Машина резко взяла с места, сзади вспыхнул красный фонарик, мелькнул раза два, подпрыгивая на ухабах, и исчез в темноте.

— Неудобно как получилось, — сказал Александр Георгиевич.

— Ну, ничего, — успокоила его Зинаида Максимовна, — обратно пришлет по почте.

— Пришлет-то пришлет, да ведь сколько беспокойства — ходить, посылать…

На крыльце библиотеки стоял Глеб Иваницын. Александру Георгиевичу показалось, что он хочет что-то спросить или порадовать обещанием никогда больше не черкать в книгах карандашом. Но Глеб, помявшись, сказал только:

— Всего вам доброго! — и сбежал с крыльца.

Александр Георгиевич вернулся к себе. На столе лежало письмо к дочери.

«..И опять, дорогая Танюша, — прочитал он написанные утром строчки, — придется нарушить слово. Наметился непредвиденный расход, денег пошлю меньше.
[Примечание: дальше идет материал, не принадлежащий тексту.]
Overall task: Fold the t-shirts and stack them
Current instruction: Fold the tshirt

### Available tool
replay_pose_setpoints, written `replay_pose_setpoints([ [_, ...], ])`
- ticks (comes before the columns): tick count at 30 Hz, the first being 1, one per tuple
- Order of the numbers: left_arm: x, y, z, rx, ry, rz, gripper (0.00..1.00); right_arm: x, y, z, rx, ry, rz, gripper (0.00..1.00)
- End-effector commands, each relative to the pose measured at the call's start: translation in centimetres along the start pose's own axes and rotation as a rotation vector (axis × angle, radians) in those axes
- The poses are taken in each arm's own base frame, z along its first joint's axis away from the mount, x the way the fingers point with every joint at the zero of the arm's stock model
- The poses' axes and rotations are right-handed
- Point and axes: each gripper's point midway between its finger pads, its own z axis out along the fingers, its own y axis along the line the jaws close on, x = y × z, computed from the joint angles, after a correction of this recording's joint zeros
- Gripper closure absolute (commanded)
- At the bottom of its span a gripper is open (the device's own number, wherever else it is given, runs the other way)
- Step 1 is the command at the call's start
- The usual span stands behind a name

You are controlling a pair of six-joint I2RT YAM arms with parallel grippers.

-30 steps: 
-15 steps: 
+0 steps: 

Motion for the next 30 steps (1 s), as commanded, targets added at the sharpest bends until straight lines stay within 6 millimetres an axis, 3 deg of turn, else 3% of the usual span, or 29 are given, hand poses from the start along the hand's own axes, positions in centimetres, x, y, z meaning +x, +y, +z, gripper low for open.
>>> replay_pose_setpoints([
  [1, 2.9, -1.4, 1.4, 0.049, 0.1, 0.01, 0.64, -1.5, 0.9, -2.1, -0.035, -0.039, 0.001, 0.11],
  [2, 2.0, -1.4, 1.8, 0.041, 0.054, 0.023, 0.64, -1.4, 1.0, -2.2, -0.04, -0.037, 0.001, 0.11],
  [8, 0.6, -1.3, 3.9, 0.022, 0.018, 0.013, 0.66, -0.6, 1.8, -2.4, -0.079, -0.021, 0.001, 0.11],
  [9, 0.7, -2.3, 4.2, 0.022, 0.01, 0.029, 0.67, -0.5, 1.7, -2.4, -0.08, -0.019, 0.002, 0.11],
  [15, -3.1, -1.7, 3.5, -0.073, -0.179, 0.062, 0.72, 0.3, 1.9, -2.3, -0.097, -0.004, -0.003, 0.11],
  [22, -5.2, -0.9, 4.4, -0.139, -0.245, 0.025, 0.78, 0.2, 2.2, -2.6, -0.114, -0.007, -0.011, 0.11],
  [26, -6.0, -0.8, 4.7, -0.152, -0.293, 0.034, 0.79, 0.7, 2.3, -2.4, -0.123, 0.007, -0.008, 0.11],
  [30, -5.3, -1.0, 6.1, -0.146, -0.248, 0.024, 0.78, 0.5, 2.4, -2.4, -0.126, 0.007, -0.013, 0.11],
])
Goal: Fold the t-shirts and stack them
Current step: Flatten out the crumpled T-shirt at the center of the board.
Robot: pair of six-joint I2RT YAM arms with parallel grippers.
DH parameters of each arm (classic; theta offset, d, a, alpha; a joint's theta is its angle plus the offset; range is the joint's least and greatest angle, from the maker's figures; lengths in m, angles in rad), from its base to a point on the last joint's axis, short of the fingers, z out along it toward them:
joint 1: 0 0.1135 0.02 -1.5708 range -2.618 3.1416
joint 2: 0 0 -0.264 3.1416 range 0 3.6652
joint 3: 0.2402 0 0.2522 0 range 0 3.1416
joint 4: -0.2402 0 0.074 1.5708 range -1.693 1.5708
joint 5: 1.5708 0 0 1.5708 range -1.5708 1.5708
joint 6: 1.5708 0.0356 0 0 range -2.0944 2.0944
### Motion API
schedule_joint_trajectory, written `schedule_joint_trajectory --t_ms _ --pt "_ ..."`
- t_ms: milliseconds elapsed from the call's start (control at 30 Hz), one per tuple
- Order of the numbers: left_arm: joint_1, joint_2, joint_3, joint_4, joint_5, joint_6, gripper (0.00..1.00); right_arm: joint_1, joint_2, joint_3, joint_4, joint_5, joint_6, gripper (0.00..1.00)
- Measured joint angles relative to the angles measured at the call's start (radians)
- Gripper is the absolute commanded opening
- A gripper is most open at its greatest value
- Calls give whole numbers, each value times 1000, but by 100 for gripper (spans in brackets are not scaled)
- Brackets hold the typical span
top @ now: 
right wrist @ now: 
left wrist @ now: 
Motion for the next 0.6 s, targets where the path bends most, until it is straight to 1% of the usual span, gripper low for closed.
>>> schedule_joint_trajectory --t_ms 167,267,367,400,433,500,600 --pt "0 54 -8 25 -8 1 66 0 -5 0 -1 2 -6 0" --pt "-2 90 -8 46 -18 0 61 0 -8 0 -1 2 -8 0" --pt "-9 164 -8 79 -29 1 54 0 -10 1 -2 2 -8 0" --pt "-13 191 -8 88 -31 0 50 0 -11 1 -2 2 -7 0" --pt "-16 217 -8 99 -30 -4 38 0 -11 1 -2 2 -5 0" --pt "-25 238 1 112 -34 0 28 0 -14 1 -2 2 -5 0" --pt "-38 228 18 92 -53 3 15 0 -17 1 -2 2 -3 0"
В следующем месяце мы все это постараемся поправить…»

«Все обошлось, — подумал он, — и вечер удался, кажется»…

Александр Георгиевич постоял, соображая, что письмо теперь надо переписать — ведь дня через два-три он получит деньги обратно. Потом он надел свою бобриковую куртку, по привычке поднял короткий шершавый воротник, вышел из дома и торопливо зашагал по пустынной улице в Пятое ремесленное училище читать лекцию о Маяковском.

Коньки-конечки

Моя дочь Анюта собирается на каток. В коридоре ждут ее две подружки. Они в капроновых куртках с молниями и в спортивных брюках, заправленных в сапожки. В руках — сумки с коньками. Закрывается дверь, на лестнице стихают девчоночьи голоса.

В окно мне видно — они трое вприпрыжку бегут по свежему снегу к автобусной остановке. По дороге они станут обсуждать дела своего шестого «А» класса и вспомнят о тренировке только на стадионе, перед энергичной женщиной, мастером спорта, которая обучает их фигурному катанию.